---------- GIVEN INFORMATION ----------

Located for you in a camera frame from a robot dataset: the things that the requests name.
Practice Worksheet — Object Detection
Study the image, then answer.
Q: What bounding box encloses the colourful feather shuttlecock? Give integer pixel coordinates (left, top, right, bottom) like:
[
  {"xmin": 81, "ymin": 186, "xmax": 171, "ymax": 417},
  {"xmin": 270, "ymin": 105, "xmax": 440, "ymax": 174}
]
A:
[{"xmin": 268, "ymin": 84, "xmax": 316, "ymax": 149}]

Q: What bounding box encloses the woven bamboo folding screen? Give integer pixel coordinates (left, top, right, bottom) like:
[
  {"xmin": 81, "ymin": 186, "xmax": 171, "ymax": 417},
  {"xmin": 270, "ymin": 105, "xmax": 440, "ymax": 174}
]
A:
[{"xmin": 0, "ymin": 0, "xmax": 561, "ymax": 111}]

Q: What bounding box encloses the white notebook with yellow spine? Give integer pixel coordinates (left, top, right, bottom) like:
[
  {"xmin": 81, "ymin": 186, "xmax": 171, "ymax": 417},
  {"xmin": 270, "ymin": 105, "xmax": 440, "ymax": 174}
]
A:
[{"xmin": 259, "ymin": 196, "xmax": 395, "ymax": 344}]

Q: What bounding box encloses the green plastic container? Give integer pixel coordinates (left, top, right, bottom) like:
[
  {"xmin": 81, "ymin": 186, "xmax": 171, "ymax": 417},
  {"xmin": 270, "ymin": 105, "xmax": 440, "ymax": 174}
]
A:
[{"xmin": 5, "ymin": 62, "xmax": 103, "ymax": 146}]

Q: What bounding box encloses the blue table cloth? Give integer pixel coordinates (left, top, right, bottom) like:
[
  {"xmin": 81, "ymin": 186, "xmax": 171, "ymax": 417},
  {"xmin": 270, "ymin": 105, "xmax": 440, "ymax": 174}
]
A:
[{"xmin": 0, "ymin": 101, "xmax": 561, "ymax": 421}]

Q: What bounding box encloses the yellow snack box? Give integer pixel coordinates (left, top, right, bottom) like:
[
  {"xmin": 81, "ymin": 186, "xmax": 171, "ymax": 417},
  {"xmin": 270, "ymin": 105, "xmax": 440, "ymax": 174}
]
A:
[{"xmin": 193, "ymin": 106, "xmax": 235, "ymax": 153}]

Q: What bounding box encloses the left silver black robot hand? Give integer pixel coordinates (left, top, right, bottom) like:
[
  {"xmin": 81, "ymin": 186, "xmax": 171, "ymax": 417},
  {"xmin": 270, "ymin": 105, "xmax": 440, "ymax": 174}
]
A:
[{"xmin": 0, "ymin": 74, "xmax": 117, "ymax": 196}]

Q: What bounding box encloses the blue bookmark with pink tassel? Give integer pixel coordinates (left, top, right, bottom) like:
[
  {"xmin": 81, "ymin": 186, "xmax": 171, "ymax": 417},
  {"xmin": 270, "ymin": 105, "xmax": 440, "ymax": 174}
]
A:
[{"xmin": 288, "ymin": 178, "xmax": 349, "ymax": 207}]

----------

PROMPT:
Retype each of the preceding records exactly as printed.

ANSWER BOX:
Located for you in a camera frame from a robot dataset: the things that the requests name.
Practice Worksheet — Object Detection
Study the image, then answer.
Q: What bounding box encloses the colourful feather shuttlecock? Give integer pixel coordinates (left, top, right, bottom) like:
[
  {"xmin": 81, "ymin": 186, "xmax": 171, "ymax": 417},
  {"xmin": 270, "ymin": 105, "xmax": 440, "ymax": 174}
]
A:
[{"xmin": 268, "ymin": 84, "xmax": 316, "ymax": 149}]

Q: What bounding box encloses the woven bamboo folding screen? Give integer pixel coordinates (left, top, right, bottom) like:
[
  {"xmin": 81, "ymin": 186, "xmax": 171, "ymax": 417},
  {"xmin": 270, "ymin": 105, "xmax": 440, "ymax": 174}
]
A:
[{"xmin": 0, "ymin": 0, "xmax": 561, "ymax": 111}]

Q: What bounding box encloses the white notebook with yellow spine? Give integer pixel coordinates (left, top, right, bottom) like:
[
  {"xmin": 81, "ymin": 186, "xmax": 171, "ymax": 417},
  {"xmin": 270, "ymin": 105, "xmax": 440, "ymax": 174}
]
A:
[{"xmin": 259, "ymin": 196, "xmax": 395, "ymax": 344}]

Q: What bounding box encloses the green plastic container? Give integer pixel coordinates (left, top, right, bottom) like:
[
  {"xmin": 81, "ymin": 186, "xmax": 171, "ymax": 417},
  {"xmin": 270, "ymin": 105, "xmax": 440, "ymax": 174}
]
A:
[{"xmin": 5, "ymin": 62, "xmax": 103, "ymax": 146}]

Q: What bounding box encloses the blue table cloth? Give integer pixel coordinates (left, top, right, bottom) like:
[
  {"xmin": 81, "ymin": 186, "xmax": 171, "ymax": 417},
  {"xmin": 270, "ymin": 105, "xmax": 440, "ymax": 174}
]
A:
[{"xmin": 0, "ymin": 101, "xmax": 561, "ymax": 421}]

Q: What bounding box encloses the yellow snack box? Give integer pixel coordinates (left, top, right, bottom) like:
[
  {"xmin": 81, "ymin": 186, "xmax": 171, "ymax": 417},
  {"xmin": 270, "ymin": 105, "xmax": 440, "ymax": 174}
]
A:
[{"xmin": 193, "ymin": 106, "xmax": 235, "ymax": 153}]

Q: What bounding box encloses the left silver black robot hand? Give integer pixel coordinates (left, top, right, bottom) like:
[
  {"xmin": 81, "ymin": 186, "xmax": 171, "ymax": 417},
  {"xmin": 270, "ymin": 105, "xmax": 440, "ymax": 174}
]
A:
[{"xmin": 0, "ymin": 74, "xmax": 117, "ymax": 196}]

Q: What bounding box encloses the blue bookmark with pink tassel? Give integer pixel coordinates (left, top, right, bottom) like:
[
  {"xmin": 81, "ymin": 186, "xmax": 171, "ymax": 417},
  {"xmin": 270, "ymin": 105, "xmax": 440, "ymax": 174}
]
A:
[{"xmin": 288, "ymin": 178, "xmax": 349, "ymax": 207}]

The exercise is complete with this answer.